Entries taken from a collection:

____

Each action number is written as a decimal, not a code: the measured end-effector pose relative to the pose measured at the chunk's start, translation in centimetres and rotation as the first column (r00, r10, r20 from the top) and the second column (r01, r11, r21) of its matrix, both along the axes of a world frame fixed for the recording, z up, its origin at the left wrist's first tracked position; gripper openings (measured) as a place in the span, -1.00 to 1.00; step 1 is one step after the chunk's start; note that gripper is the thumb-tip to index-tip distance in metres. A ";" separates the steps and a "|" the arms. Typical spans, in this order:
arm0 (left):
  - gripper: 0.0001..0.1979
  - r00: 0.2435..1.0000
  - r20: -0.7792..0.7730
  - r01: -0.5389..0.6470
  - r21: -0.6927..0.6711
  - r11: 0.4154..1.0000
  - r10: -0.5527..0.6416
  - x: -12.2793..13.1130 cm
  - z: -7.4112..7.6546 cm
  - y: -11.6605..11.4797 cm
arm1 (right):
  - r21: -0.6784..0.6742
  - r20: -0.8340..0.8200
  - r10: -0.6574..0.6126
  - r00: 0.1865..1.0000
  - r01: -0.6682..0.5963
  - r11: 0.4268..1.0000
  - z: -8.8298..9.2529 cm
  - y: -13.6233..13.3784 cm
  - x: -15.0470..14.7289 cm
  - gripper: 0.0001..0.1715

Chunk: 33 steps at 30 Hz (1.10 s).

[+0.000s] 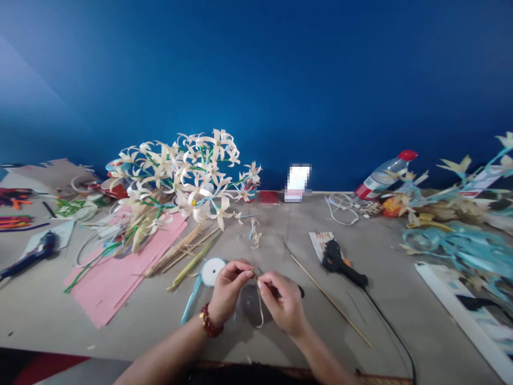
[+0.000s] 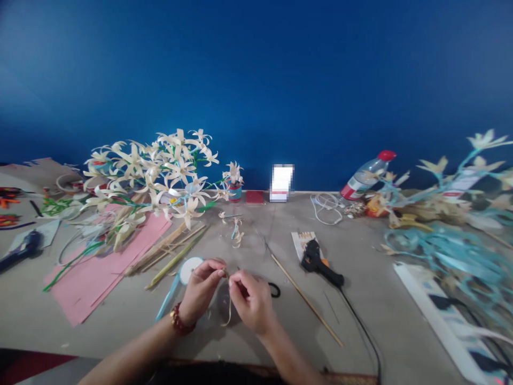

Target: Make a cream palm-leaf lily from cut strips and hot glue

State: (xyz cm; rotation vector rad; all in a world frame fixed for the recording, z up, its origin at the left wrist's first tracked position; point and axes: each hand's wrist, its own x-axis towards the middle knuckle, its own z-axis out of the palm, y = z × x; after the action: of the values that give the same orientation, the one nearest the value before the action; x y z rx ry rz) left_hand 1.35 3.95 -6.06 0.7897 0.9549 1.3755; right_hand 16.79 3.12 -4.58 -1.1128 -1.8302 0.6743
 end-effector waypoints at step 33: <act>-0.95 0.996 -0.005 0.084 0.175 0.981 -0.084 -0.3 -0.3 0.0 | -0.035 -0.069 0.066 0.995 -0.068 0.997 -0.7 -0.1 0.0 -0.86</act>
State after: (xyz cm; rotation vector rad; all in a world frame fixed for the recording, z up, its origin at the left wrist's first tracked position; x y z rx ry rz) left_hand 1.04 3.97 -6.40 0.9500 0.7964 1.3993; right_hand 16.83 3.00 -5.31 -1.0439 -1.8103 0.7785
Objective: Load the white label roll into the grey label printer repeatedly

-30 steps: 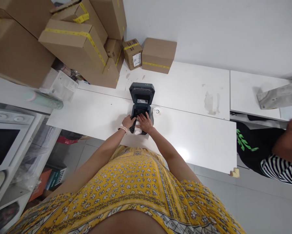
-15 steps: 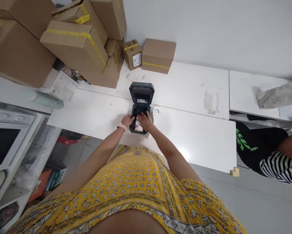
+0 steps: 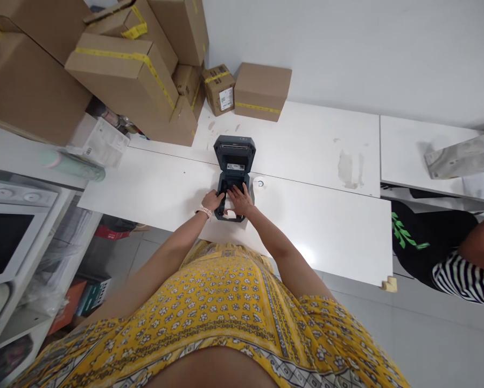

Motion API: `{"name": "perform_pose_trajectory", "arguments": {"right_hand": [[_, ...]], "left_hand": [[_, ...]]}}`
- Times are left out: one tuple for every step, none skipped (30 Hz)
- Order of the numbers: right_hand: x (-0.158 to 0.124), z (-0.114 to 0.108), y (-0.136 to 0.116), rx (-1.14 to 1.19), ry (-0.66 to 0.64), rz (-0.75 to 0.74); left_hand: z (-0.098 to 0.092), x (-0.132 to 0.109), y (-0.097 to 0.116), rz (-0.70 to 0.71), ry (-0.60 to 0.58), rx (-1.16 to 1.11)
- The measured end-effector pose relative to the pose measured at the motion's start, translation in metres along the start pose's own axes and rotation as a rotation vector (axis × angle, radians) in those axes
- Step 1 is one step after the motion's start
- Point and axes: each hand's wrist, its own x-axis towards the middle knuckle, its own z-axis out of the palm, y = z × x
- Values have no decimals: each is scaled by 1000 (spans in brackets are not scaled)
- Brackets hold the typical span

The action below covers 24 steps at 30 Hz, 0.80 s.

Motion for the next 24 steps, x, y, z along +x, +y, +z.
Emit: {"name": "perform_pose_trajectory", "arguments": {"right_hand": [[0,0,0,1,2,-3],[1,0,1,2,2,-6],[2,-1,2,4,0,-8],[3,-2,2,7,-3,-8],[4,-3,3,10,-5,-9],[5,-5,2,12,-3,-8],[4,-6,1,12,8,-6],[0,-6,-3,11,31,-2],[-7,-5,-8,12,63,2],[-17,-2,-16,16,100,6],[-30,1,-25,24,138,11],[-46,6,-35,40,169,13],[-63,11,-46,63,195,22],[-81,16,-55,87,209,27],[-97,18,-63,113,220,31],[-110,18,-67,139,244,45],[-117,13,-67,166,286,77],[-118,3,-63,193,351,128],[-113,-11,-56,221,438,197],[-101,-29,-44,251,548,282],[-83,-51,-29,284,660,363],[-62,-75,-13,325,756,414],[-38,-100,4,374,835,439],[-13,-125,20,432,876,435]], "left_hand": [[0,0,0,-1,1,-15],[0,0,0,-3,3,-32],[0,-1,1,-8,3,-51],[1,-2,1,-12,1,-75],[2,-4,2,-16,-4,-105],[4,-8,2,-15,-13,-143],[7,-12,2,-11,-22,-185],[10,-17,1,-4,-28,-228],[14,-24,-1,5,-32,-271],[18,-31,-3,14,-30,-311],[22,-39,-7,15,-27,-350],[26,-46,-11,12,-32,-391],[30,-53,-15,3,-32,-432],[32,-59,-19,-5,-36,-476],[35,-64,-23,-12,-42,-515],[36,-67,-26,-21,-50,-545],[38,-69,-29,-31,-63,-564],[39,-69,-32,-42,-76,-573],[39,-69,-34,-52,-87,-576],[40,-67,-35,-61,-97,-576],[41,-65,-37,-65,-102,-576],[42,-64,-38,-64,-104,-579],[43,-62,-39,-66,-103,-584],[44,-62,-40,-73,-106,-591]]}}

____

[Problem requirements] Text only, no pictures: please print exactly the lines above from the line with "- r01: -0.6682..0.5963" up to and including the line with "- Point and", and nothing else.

[Exercise solution]
  - r01: -0.6682..0.5963
  - r11: 0.4268..1.0000
  - z: -8.8298..9.2529 cm
  - y: -13.6233..13.3784 cm
  - x: -15.0470..14.7289 cm
  - gripper: 0.0001..0.1715

Chunk: 33 steps at 30 Hz (1.10 s).

[+0.000s] 
[+0.000s] 

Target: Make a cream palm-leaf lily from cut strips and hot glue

State: (xyz cm; rotation vector rad; all in a world frame fixed for the recording, z up, its origin at the left wrist's first tracked position; point and axes: each hand's wrist, its own x-axis towards the middle knuckle, its own z-axis out of the palm, y = z × x; after the action: of the values that give the same orientation, the one nearest the value before the action; x y z rx ry rz) left_hand 1.35 3.95 -6.06 0.7897 0.9549 1.3755; right_hand 16.79 3.12 -4.58 -1.1128 -1.8302 0.6743
 end-effector waypoints at step 33: <act>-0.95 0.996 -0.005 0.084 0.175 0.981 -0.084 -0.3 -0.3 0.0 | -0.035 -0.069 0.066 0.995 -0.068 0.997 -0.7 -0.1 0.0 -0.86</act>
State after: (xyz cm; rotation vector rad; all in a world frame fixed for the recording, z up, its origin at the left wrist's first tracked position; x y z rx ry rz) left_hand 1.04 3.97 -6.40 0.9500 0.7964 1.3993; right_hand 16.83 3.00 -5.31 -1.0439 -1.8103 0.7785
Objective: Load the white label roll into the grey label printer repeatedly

-30 steps: 
-15 steps: 
+0 steps: 

Motion API: `{"name": "perform_pose_trajectory", "arguments": {"right_hand": [[_, ...]], "left_hand": [[_, ...]]}}`
- Times are left out: one tuple for every step, none skipped (30 Hz)
- Order of the numbers: right_hand: x (-0.158 to 0.124), z (-0.114 to 0.108), y (-0.136 to 0.116), rx (-1.14 to 1.19), ry (-0.66 to 0.64), rz (-0.75 to 0.74); left_hand: z (-0.098 to 0.092), x (-0.132 to 0.109), y (-0.097 to 0.116), rz (-0.70 to 0.71), ry (-0.60 to 0.58), rx (-1.16 to 1.11)
- The measured end-effector pose relative to the pose measured at the motion's start, translation in metres along the start pose's own axes and rotation as a rotation vector (axis × angle, radians) in those axes
- Step 1 is one step after the motion's start
- Point and axes: each hand's wrist, its own x-axis towards the middle knuckle, its own z-axis out of the palm, y = z × x

The required output is now complete.